Exercise objective: Within the records, determine how many lines contain the word "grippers". Your reply must consist of that number only.

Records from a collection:
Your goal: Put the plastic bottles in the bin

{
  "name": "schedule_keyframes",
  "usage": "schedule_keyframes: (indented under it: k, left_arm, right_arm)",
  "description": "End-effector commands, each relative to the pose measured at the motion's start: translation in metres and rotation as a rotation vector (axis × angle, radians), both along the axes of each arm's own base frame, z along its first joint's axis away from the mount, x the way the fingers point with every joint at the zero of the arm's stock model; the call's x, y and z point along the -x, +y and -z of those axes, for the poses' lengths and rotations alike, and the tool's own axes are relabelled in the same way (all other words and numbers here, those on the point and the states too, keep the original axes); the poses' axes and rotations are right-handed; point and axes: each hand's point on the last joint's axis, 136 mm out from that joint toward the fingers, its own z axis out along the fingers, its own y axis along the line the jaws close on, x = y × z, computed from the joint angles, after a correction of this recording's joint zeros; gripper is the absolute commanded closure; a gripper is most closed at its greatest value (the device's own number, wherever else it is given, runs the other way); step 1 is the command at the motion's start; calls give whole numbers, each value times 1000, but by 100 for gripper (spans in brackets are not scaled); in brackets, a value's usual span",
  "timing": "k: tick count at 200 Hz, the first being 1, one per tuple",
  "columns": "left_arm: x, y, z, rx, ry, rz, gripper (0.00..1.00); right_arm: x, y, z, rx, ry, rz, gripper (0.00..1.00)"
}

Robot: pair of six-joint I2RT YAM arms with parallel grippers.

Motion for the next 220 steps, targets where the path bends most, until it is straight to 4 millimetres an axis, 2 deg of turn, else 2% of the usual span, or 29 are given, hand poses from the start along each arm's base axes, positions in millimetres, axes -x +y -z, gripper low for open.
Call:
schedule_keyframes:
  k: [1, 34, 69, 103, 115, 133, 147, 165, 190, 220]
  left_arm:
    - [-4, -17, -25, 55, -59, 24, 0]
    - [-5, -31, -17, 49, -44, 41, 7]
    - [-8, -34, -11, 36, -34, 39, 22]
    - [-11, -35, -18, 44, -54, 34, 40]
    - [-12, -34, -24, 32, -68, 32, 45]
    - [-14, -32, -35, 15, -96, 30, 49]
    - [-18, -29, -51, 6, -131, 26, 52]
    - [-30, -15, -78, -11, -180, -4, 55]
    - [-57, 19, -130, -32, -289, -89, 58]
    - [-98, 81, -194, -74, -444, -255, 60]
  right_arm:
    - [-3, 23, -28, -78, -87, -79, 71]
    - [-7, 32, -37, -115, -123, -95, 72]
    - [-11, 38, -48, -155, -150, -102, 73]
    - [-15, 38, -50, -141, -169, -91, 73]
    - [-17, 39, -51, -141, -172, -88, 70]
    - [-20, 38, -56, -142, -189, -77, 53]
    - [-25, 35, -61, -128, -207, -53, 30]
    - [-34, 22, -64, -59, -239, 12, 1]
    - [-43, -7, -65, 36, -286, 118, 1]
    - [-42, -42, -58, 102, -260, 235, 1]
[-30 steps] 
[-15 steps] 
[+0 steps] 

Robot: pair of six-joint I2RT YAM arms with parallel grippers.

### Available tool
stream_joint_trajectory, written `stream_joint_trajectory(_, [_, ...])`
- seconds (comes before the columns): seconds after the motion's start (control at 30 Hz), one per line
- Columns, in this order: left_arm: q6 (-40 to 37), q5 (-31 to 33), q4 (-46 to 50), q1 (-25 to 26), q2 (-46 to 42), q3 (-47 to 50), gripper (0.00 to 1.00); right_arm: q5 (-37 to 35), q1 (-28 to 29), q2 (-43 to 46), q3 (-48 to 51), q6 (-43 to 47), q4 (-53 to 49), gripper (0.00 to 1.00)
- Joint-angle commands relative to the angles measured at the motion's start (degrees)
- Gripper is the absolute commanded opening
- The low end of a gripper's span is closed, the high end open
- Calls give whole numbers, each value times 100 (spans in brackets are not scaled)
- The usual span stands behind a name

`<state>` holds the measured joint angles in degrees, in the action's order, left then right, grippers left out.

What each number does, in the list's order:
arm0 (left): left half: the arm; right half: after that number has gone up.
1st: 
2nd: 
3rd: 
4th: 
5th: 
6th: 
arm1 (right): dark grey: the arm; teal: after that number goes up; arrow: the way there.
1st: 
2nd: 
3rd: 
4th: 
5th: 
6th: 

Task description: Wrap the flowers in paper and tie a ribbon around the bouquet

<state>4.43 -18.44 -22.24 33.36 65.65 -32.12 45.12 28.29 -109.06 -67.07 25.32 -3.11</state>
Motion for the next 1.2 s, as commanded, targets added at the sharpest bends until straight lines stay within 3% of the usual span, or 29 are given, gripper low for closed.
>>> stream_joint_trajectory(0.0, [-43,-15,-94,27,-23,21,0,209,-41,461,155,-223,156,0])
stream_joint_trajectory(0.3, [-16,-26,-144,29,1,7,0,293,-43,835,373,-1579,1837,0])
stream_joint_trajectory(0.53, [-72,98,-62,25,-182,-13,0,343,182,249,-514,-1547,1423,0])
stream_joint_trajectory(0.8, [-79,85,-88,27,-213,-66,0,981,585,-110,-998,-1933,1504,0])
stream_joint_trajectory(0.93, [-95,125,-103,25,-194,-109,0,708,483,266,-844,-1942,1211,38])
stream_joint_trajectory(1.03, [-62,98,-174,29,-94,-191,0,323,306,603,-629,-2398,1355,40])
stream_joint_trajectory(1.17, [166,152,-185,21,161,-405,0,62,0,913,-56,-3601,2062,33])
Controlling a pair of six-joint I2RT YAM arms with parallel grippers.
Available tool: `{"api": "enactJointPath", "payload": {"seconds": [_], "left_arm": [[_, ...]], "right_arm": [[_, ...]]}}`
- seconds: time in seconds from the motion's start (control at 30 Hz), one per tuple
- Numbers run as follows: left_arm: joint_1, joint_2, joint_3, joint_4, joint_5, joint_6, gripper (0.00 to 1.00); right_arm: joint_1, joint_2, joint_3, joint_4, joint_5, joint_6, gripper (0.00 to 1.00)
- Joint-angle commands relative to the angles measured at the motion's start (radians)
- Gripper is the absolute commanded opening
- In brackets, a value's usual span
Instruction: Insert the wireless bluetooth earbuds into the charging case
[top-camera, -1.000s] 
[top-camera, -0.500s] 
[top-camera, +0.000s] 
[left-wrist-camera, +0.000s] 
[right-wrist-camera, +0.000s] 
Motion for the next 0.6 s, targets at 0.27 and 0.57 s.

Reply to the exercise: 4